Rashi’s commentary is brief and intriguing: “If he does this often (gives charity)”. But the question still stands: Why this mitzvah — even if done often — has enough merit to consider the person a tzaddik gamur?

I’ve heard from a great Rabbi in Jerusalem that Rashi’s few words are coming to answer the first question of why doing this particular mitzvah is enough to consider a person completely righteous. A person in need who prays to G-d and even offers to help others in need at every possible opportunity demonstrates that he recognizes G-d as the true Source all one’s needs — an indication that the giving person is completely righteous.

  • Rosh Hashana 4a

Another question is raised on this same beriata by the commentaries. How is stipulating that one is giving charity in order to receive reward an act of a tzaddik gamur? Aren’t we taught in a mishna that “One should not be like servants who serve the Master (G-d) in order to receive reward”? (Pirkei Avot 1:3)

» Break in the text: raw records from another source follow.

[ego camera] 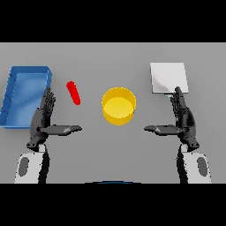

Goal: Pick up the red beaker and tilt it to pour out 1 green nut into yellow bowl. Pick up the yellow bowl and place it on the metallic measuring scale.

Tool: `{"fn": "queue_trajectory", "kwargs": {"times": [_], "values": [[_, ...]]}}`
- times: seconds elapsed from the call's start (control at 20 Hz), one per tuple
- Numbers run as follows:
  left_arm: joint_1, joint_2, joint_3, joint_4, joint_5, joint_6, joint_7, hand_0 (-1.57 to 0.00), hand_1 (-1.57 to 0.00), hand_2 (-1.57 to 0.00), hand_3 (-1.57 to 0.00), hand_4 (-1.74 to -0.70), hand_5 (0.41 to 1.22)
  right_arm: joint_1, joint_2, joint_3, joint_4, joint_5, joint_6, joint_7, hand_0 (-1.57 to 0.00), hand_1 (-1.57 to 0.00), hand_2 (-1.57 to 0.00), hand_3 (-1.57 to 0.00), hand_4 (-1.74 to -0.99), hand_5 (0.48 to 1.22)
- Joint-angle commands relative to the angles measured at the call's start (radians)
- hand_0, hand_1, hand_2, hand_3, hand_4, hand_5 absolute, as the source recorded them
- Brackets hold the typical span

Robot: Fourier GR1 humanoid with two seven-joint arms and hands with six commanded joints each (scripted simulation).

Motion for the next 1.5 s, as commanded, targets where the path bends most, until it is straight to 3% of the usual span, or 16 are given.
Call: {"fn": "queue_trajectory", "kwargs": {"times": [0.0,0.25,0.35,0.4,0.5,0.65,0.75,1.05,1.2,1.35,1.45], "values": [[-0.001,0.000,0.000,0.000,0.000,0.001,0.001,0.00,0.00,0.00,0.00,-1.20,0.652,0.001,0.002,0.002,-0.001,0.001,-0.002,0.000,0.00,0.00,0.00,0.00,-1.245,0.681],[-0.015,-0.006,0.000,0.009,-0.003,0.009,0.002,0.00,0.00,0.00,0.00,-1.20,0.652,0.014,0.017,0.022,-0.018,0.012,-0.003,-0.004,0.00,0.00,0.00,0.00,-1.245,0.681],[0.044,0.039,-0.064,-0.070,-0.089,-0.001,-0.006,0.00,0.00,0.00,0.00,-1.21,0.649,0.088,-0.040,0.100,-0.081,0.190,-0.043,-0.114,0.00,0.00,0.00,0.00,-1.242,0.678],[0.068,0.049,-0.080,-0.103,-0.104,-0.006,-0.002,0.00,0.00,0.00,0.00,-1.21,0.650,0.112,-0.051,0.120,-0.115,0.231,-0.053,-0.123,0.00,0.00,0.00,0.00,-1.239,0.679],[0.083,0.058,-0.099,-0.131,-0.126,-0.008,0.033,0.00,0.00,0.00,0.00,-1.22,0.658,0.128,-0.054,0.145,-0.142,0.280,-0.067,-0.105,0.00,0.00,0.00,0.00,-1.235,0.678],[0.075,0.073,-0.099,-0.143,-0.123,-0.021,0.064,0.00,0.00,0.00,0.00,-1.23,0.662,0.111,-0.052,0.145,-0.145,0.274,-0.061,-0.083,0.00,0.00,0.00,0.00,-1.245,0.681],[0.046,0.061,-0.115,-0.099,-0.143,-0.022,0.080,0.00,0.00,0.00,0.00,-1.25,0.679,0.126,-0.050,0.151,-0.160,0.265,-0.049,-0.094,0.00,0.00,0.00,0.00,-1.254,0.682],[-0.092,0.050,-0.081,0.068,-0.136,-0.023,0.043,0.00,0.00,0.00,0.00,-1.38,0.738,0.123,-0.049,0.135,-0.166,0.217,-0.027,-0.105,0.00,0.00,0.00,0.00,-1.304,0.678],[-0.171,0.055,-0.051,0.173,-0.139,-0.014,0.050,0.00,0.00,0.00,0.00,-1.38,0.738,0.135,-0.050,0.133,-0.166,0.214,-0.025,-0.106,0.00,0.00,0.00,0.00,-1.321,0.683],[-0.221,0.051,-0.025,0.282,-0.139,-0.008,0.021,0.00,0.00,0.00,0.00,-1.35,0.720,0.125,-0.053,0.124,-0.168,0.205,-0.026,-0.078,0.00,0.00,0.00,0.00,-1.337,0.687],[-0.261,0.046,-0.012,0.332,-0.134,-0.007,0.004,0.00,0.00,0.00,0.00,-1.34,0.717,0.135,-0.058,0.117,-0.172,0.197,-0.023,-0.087,0.00,0.00,0.00,0.00,-1.341,0.689]]}}
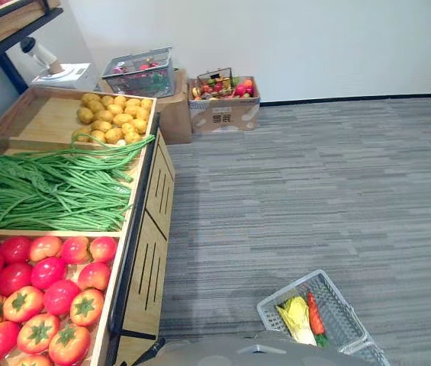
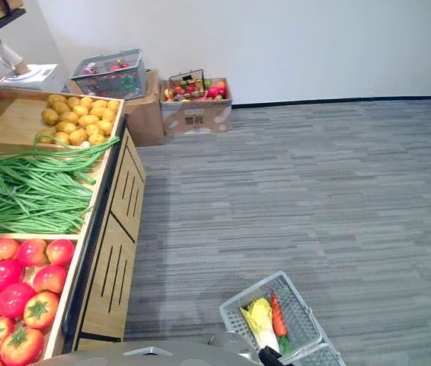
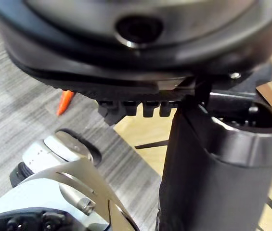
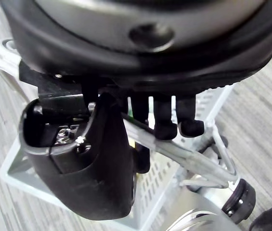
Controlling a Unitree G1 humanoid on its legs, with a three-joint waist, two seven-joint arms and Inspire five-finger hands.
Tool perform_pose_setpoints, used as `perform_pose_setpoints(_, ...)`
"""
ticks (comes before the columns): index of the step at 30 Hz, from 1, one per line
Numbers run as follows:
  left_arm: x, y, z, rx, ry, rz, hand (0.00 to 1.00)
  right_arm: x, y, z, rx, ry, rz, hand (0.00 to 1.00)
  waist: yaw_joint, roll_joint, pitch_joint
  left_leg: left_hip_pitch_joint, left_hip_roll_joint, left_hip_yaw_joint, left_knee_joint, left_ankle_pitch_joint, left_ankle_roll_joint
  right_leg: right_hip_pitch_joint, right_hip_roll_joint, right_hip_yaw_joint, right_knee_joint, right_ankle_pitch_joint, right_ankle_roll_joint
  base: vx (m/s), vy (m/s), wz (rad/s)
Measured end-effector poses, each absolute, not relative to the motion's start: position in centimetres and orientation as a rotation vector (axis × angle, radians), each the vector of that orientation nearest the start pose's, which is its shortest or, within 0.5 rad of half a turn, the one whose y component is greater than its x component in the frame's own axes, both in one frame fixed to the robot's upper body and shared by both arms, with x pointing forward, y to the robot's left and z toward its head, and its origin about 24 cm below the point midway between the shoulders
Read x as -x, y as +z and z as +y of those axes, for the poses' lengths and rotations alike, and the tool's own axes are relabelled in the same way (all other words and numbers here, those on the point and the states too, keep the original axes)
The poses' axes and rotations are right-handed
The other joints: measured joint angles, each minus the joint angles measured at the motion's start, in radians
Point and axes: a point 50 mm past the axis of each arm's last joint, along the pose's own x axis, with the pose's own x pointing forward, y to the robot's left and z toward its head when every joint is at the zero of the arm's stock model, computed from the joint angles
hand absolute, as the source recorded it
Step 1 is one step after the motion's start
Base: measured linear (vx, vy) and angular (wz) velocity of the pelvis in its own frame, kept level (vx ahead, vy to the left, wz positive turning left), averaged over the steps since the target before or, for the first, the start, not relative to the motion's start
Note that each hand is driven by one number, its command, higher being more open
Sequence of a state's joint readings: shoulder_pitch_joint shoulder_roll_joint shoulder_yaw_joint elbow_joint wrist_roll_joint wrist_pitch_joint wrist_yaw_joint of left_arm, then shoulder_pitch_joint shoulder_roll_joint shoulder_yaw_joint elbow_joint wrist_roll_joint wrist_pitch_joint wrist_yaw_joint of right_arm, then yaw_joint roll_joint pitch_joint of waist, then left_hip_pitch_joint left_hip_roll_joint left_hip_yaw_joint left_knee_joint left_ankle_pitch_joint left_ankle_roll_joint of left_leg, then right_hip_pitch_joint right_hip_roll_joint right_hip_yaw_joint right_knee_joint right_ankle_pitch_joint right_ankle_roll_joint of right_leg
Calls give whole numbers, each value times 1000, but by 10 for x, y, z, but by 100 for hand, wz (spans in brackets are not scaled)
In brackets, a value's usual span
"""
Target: Pick vegetable in the basket
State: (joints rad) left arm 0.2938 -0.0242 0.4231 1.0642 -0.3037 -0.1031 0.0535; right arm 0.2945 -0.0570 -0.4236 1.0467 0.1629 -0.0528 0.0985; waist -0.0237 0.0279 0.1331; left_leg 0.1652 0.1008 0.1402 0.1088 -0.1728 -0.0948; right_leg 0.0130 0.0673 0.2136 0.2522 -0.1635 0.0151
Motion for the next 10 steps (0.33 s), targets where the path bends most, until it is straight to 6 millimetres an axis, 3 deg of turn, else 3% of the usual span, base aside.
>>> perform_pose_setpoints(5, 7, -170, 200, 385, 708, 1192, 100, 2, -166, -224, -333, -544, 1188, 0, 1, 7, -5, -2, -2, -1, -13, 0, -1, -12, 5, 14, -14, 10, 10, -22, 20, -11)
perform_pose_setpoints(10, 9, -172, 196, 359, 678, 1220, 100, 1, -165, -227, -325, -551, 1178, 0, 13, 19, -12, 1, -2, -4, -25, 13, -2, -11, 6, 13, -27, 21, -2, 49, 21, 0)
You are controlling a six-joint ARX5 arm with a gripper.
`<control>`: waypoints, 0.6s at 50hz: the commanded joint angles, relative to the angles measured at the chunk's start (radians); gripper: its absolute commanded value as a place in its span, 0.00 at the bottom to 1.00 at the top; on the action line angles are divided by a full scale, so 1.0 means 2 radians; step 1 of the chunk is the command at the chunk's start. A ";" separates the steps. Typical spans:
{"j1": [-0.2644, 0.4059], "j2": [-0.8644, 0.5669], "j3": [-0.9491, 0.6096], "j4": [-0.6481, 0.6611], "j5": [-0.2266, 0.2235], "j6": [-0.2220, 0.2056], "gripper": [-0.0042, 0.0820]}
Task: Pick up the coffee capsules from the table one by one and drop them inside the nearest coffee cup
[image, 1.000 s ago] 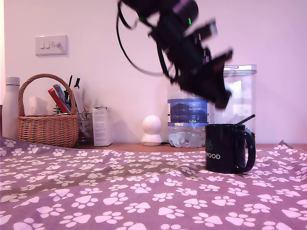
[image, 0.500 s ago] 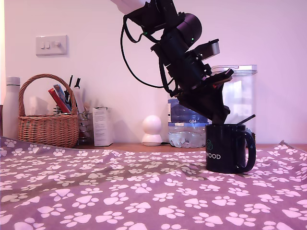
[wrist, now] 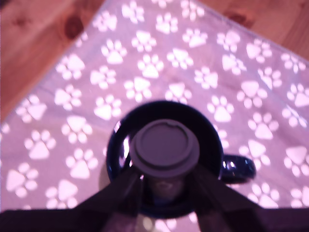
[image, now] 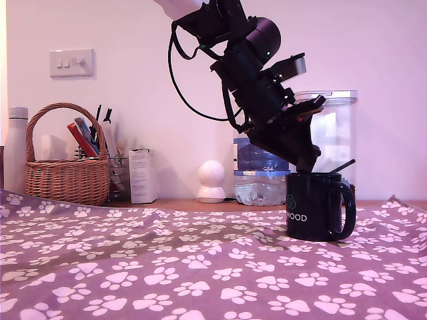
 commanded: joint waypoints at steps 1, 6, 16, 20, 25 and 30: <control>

Many answers are offered, such as the following. The mishna in Avot refers to people who are upset and regretful at having given the charity if it turns out that their request was not fulfilled to their satisfaction. Our gemara, however, is speaking about the typical Jewish person who is thrilled with having fulfilled the mitzvah of charity in any event, and even if he ends up suffering, he will not think that G-d was “unfair” but will realize that he deserved the outcome for his own benefit (see Rashi and Tosefot).